What are the properties ? Well, Given a line with elements separated by ,
…
-
Numbers are all elements minus the non numeric values
-
Adding up all numeric elements should follow the commutativity rule
In our test we’re declaring that for all possible values of a possible empty vector of alphanumeric values, once we join those values in a csv-like string, it doesn’t matter which is the order of the included digits, the outcome should remain the same.
(ns qc.core-test
(:require [clojure.test :refer :all]
[qc.core :refer :all]
[clojure.string :as str]
[clojure.test.check :as tc]
[clojure.test.check.generators :as gen]
[clojure.test.check.properties :as prop]
[clojure.test.check.clojure-test :as ct :refer (defspec)]))
(defn join-chars
[chars]
(str/join "," chars))
(defspec check-adding-up-numbers-from-line
100 (1)
(prop/for-all [v (gen/vector gen/char-alphanumeric)] (2)
(let [line (join-chars v)
reversed-line (join-chars (reverse v))]
(= (sum-numbers line) (3)
(sum-numbers reversed-line))))) (4)
1 | Number of iterations |
2 | Generators (It generates vectors of alphanumeric characters, sometimes could be empty) |
3 | Setting a sample line and a reversed version of that line |
4 | The result should be the same despite the order |
A simple implementation of the required function:
(defn sum-numbers
"Adds up all numbers within a CSV line expression"
[line]
(if (empty? line) 0 (1)
(let [elements (str/split line #",")] (2)
(->> elements
(filter is-digit) (3)
(map to-int) (4)
(reduce +))))) (5)
1 | Checking if the argument is empty |
2 | Splitting values |
3 | Filtering digits |
4 | Converting to integers |
5 | Adding up all integers |
Frege
Reversible processes
Finally I will be coding a very simple example representing how to test some process that you know that applied twice gives you the original value. The most used example for this is to reverse a string:
module qc.Reverse where
-- Reverses a string
reverseString :: String -> String
reverseString = packed . reverse . toList
I’m defining two properties that should hold for the reverseString
function:
module qc.TestReverse where
import Test.QuickCheck
import qc.Reverse
applyTwice :: String -> Bool
applyTwice xs = ((reverseString . reverseString) xs) == xs
applyToOne :: Char -> Bool
applyToOne x = ((reverseString . packed) [x]) == packed [x]
reversible = property (applyTwice) (1)
noEffectToSingleCharacter = property (applyToOne) (2)
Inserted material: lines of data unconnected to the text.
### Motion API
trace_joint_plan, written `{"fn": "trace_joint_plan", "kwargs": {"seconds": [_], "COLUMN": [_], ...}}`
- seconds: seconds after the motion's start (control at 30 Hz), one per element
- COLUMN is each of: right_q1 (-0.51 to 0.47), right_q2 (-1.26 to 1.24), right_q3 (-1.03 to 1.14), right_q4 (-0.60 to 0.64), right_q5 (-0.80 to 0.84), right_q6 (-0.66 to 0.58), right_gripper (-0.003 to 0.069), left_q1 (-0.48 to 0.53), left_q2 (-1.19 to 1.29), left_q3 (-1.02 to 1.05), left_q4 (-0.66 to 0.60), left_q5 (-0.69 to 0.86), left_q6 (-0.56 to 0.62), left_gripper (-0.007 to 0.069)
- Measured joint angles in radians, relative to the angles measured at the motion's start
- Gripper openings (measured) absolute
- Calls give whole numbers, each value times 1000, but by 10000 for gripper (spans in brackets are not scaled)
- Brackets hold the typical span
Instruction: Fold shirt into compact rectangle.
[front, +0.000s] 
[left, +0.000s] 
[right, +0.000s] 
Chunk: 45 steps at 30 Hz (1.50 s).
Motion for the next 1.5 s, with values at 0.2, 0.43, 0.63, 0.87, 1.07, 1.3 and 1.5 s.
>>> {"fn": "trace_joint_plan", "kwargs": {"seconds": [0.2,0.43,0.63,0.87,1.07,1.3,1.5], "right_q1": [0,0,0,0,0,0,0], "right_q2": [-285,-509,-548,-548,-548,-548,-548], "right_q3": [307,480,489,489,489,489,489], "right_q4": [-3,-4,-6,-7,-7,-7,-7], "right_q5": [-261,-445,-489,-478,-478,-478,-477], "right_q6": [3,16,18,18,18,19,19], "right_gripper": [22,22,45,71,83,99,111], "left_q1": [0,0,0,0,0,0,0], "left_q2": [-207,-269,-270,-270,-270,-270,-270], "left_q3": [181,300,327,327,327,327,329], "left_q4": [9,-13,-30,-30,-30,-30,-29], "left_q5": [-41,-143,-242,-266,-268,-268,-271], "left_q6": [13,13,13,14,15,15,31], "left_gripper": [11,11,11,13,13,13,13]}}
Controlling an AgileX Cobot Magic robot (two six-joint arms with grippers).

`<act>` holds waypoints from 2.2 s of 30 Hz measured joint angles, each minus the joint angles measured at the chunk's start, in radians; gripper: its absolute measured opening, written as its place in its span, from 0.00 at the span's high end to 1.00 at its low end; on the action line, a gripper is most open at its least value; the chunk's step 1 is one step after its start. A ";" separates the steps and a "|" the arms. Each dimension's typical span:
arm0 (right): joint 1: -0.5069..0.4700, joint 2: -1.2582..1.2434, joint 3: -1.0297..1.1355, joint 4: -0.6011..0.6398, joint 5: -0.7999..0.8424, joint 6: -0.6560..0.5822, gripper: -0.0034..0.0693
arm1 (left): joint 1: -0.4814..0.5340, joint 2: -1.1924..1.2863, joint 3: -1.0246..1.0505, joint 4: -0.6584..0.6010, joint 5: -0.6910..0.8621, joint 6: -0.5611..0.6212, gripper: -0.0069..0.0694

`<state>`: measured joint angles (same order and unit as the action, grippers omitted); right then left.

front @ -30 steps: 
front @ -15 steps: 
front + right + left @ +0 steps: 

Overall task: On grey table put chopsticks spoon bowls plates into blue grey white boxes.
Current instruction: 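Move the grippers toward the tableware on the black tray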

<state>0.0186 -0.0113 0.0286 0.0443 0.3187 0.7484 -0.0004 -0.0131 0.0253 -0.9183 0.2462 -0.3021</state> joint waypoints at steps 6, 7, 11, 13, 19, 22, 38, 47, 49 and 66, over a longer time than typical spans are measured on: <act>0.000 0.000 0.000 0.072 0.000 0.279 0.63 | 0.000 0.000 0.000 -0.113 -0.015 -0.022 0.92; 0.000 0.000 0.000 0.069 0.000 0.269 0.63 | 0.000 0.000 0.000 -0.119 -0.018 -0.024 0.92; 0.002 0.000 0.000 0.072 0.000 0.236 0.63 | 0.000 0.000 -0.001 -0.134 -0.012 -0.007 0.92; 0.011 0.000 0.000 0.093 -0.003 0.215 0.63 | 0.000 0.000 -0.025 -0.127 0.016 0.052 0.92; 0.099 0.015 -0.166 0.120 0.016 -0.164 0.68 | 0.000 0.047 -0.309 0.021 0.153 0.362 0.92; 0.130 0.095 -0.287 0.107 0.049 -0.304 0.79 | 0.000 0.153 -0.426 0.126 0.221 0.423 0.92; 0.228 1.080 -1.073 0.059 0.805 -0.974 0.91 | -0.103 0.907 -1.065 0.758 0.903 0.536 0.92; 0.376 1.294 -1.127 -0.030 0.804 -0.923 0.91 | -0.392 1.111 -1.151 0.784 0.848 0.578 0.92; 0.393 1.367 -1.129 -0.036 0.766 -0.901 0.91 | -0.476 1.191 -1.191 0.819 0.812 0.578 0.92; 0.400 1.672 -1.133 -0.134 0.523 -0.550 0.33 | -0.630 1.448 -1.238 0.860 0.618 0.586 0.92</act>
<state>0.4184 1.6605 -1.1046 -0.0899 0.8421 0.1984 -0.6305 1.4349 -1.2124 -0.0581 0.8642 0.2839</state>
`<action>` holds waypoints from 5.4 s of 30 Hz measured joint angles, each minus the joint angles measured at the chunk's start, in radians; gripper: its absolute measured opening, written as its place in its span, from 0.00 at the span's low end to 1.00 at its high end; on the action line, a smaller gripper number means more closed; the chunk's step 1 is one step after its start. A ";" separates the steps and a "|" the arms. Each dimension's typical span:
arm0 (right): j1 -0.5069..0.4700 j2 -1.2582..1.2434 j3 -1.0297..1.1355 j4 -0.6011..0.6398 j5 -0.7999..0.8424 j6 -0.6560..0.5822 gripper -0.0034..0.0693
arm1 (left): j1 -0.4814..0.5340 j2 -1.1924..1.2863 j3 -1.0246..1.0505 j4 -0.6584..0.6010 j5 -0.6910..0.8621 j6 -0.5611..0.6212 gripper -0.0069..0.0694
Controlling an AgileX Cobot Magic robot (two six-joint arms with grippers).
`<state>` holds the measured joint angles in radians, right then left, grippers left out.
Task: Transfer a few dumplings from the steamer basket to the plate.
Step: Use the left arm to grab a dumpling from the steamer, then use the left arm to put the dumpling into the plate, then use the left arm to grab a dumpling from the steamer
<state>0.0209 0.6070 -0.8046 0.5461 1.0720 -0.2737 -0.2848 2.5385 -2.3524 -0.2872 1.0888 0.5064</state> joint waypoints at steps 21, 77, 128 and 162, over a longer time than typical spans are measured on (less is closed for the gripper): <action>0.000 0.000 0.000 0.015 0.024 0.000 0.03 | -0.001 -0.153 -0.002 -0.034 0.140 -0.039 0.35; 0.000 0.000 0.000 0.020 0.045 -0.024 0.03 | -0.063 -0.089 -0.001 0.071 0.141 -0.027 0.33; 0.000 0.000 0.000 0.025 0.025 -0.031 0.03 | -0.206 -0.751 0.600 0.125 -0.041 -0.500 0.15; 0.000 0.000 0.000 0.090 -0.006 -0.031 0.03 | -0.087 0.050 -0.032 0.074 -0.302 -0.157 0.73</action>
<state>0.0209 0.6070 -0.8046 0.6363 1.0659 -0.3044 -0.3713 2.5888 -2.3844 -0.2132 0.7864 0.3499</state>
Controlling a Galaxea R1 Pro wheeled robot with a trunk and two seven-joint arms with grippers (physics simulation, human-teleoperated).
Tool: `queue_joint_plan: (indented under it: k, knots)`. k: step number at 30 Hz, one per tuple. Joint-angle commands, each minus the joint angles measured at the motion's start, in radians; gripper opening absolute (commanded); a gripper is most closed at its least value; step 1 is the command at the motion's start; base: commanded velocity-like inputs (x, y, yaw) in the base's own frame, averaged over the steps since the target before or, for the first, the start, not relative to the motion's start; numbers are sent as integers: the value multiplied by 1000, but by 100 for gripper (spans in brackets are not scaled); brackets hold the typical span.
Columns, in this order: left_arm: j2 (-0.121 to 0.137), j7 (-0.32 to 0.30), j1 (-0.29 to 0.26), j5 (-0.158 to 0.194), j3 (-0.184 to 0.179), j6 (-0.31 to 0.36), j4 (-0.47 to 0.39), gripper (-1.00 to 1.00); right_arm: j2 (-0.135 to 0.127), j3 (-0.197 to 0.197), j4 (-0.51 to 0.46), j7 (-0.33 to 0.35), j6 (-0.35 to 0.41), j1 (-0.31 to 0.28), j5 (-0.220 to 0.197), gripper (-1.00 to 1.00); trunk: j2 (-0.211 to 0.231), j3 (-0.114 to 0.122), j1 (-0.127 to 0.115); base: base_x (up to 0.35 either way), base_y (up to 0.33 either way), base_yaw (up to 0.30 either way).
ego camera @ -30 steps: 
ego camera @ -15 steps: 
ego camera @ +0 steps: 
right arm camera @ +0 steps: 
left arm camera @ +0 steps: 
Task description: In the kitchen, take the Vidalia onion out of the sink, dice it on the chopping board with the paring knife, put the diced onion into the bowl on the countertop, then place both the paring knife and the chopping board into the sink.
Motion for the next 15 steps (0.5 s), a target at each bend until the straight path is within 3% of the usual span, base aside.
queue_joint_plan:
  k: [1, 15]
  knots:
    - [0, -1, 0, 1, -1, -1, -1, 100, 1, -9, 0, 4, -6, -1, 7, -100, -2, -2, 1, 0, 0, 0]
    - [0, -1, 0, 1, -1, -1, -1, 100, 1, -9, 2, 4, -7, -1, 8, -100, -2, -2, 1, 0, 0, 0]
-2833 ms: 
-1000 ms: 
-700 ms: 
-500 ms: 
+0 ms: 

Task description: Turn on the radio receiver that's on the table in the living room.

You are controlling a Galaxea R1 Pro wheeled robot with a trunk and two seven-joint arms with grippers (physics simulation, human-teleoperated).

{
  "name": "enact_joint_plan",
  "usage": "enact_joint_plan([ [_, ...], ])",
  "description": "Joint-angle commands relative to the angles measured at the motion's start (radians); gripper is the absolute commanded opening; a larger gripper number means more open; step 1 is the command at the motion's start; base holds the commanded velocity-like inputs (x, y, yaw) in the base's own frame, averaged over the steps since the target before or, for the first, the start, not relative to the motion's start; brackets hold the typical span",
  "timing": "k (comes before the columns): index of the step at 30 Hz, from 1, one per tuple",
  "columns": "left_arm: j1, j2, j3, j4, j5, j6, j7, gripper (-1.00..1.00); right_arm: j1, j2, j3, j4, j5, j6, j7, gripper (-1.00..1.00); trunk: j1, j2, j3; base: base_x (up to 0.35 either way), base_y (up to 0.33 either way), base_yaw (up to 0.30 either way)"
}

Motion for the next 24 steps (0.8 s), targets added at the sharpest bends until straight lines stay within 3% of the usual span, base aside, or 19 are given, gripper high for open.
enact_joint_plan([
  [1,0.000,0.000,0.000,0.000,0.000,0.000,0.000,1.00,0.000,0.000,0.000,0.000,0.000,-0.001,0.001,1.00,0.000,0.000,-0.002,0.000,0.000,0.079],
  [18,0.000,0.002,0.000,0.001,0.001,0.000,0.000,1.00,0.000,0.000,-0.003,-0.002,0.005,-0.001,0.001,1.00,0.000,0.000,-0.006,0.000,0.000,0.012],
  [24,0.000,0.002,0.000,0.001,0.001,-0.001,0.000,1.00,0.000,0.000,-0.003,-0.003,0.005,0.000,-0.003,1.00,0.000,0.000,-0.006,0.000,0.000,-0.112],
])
1 | reversible : The function applied twice to the same word should
return the original value. |
2 | no effect to a single character : original word The function
applied to a single character should return the same character |
In this Frege example I’ve not used any generator explicitly, but
declaring the functions that are going to be used with the property
function is enough for the compiler to infer what type of values
should provided to our function to test it.
Conclusion
About languages and frameworks:
-
All languages and testing framewors have
generators
, and most of them are pretty similar -
Only Groovy and Java examples don’t have the concept of
minimum failure sample
but at least Groovy has the advantage of Spock which helps a lot defining the specification.
About use cases:
-
Some detected types:
-
Based on defined rules
: generate value ranges to prove a set of pre-defined rules -
Based on reversible processes
: Some problems can be solved by asking a process to execute twice: reverse is a good example of this. -
Based on known output
: Problems requiring to check a wide range of values to give the expected output. -
Not aimed to test result but behavior
: Like commutativity over sums (Clojure example).
-
-
A set of
properties
can be considered aspecification
. Both Groovy and Scala languages mimic that line of thought very well. -
If properties are difficult to define, then it may lead to indeterministic checking and different test results.
Well I’ve just started and my feeling is that I’ve seen just the tip of the iceberg. I really like the idea about trying to define what are the general properties that a given function should obey and let the testing framework to provide a set of possible values to challenge those properties.